FIG. 4 is a configuration block diagram of a circuit according to an embodiment of the present invention.

FIG. 5 is a configuration block diagram of a circuit according to an embodiment of the present invention.

FIG. 6 is a configuration block diagram of a circuit according to an embodiment of the present invention.

FIG. 7 is a configuration block diagram of a circuit according to an embodiment of the present invention.

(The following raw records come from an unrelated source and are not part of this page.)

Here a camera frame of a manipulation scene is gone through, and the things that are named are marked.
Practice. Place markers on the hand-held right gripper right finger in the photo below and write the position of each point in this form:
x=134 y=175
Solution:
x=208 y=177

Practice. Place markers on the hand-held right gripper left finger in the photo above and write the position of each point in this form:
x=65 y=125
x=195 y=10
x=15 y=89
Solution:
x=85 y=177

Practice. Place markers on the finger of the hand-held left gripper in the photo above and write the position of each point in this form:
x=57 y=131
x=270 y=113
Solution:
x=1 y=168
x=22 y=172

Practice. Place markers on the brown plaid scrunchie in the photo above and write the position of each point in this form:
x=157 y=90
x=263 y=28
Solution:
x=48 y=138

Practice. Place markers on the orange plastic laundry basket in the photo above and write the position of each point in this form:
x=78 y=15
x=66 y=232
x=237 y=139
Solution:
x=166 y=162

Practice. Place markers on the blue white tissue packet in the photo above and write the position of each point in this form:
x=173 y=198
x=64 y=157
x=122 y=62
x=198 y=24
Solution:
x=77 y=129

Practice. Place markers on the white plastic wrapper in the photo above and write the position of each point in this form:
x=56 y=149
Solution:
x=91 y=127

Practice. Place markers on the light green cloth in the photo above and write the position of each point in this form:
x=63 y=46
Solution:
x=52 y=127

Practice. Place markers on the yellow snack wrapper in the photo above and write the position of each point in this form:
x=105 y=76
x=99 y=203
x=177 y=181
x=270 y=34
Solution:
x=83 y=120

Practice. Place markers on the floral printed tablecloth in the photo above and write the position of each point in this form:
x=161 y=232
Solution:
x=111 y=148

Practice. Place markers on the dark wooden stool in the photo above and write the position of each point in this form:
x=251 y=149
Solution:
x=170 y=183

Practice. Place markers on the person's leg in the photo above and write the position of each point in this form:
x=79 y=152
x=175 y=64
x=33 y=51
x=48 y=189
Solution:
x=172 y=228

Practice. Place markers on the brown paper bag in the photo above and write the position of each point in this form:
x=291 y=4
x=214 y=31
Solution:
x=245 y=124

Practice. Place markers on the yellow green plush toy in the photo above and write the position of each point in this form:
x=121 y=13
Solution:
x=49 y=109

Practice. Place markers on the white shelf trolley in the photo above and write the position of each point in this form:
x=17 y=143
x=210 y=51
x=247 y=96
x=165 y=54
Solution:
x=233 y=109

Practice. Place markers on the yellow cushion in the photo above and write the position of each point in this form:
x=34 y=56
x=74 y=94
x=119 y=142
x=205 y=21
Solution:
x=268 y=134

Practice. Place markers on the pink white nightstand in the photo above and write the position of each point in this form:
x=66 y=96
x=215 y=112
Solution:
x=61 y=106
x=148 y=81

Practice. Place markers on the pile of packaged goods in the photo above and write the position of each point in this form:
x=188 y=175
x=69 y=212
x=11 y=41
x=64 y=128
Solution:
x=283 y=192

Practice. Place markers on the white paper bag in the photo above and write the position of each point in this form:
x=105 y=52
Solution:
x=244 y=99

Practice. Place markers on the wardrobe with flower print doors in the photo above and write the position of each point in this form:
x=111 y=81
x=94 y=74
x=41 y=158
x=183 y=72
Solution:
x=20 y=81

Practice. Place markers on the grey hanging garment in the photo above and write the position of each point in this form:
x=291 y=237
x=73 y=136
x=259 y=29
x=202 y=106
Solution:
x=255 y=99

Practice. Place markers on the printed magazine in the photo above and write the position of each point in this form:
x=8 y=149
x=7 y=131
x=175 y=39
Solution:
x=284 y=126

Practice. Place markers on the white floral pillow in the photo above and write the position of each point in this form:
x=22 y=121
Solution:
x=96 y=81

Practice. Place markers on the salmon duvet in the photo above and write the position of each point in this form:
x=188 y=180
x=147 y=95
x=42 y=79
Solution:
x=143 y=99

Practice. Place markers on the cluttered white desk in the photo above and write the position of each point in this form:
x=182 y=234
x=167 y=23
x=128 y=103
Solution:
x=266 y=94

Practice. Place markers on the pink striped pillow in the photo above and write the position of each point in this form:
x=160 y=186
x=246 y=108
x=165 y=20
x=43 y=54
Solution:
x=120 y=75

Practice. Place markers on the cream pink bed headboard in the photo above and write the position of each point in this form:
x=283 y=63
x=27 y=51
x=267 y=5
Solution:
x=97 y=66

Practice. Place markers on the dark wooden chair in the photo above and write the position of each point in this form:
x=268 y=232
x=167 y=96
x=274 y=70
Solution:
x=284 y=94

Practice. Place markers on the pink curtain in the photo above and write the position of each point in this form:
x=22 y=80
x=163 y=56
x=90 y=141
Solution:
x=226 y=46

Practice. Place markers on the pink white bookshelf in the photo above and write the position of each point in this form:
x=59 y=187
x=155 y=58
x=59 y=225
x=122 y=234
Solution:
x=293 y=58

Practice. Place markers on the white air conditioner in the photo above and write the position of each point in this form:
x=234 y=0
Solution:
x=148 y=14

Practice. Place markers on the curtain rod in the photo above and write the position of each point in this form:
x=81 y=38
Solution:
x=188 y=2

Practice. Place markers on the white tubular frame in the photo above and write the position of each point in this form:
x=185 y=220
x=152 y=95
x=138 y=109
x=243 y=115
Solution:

FIG. 8 is a configuration block diagram of a circuit according to an embodiment of the present invention.

[Explanation of symbols]

 1 parent screen ABL detection circuit 2 child screen APL detection circuit 3 peak limiter voltage generation circuit 4 peak limiter circuit 5 parent screen APL detection circuit 6 child screen γ correction circuit

Claims (8)

[Claims] 1. A child screen APL detection circuit and a parent screen AB
A television receiver child screen having a peak limiter circuit controlled by the peak limiter voltage generated by the L detection circuit, in which the peak limiter is inserted before the A / D input for child screen processing in the television receiver child screen display circuit. Screen display circuit. 2. A child screen APL detection circuit and a parent screen AP
A television receiver child screen having a peak limiter circuit controlled by the peak limiter voltage generated by the L detection circuit, in which the peak limiter is inserted before the A / D input for child screen processing in the television receiver child screen display circuit. Screen display circuit. 3. A child screen APL detection circuit and a parent screen AB
A television receiver child screen in which the peak limiter is inserted after the D / A output for child screen processing in the television receiver child screen display circuit having a peak limiter circuit controlled by the peak limiter voltage generated by the L detection circuit. Display circuit. 4. A child screen APL detection circuit and a parent screen AP
A television receiver child screen in which the peak limiter is inserted after the D / A output for child screen processing in the television receiver child screen display circuit having a peak limiter circuit controlled by the peak limiter voltage generated by the L detection circuit. Display circuit. 5. A child screen APL detection circuit and a parent screen AB
For a television receiver having a γ-correction circuit controlled by the peak limiter voltage generated by the L detection circuit, in which the γ-correction circuit is inserted before the A / D input for child-screen processing. Sub-screen display circuit. 6. A child screen APL detection circuit and a parent screen AP
For a television receiver having a γ-correction circuit controlled by the peak limiter voltage generated by the L detection circuit, in which the γ-correction circuit is inserted before the A / D input for child-screen processing. Sub-screen display circuit. 7. A child screen APL detection circuit and a parent screen AB
Television receiver child having a γ correction circuit controlled by the peak limiter voltage generated by the L detection circuit, in which the γ correction circuit is inserted after the D / A output for child screen processing in the television receiver child screen display circuit. Screen display circuit. 8. A child screen APL detection circuit and a parent screen AP
Television receiver child having a γ correction circuit controlled by the peak limiter voltage generated by the L detection circuit, in which the γ correction circuit is inserted after the D / A output for child screen processing in the television receiver child screen display circuit. Screen display circuit.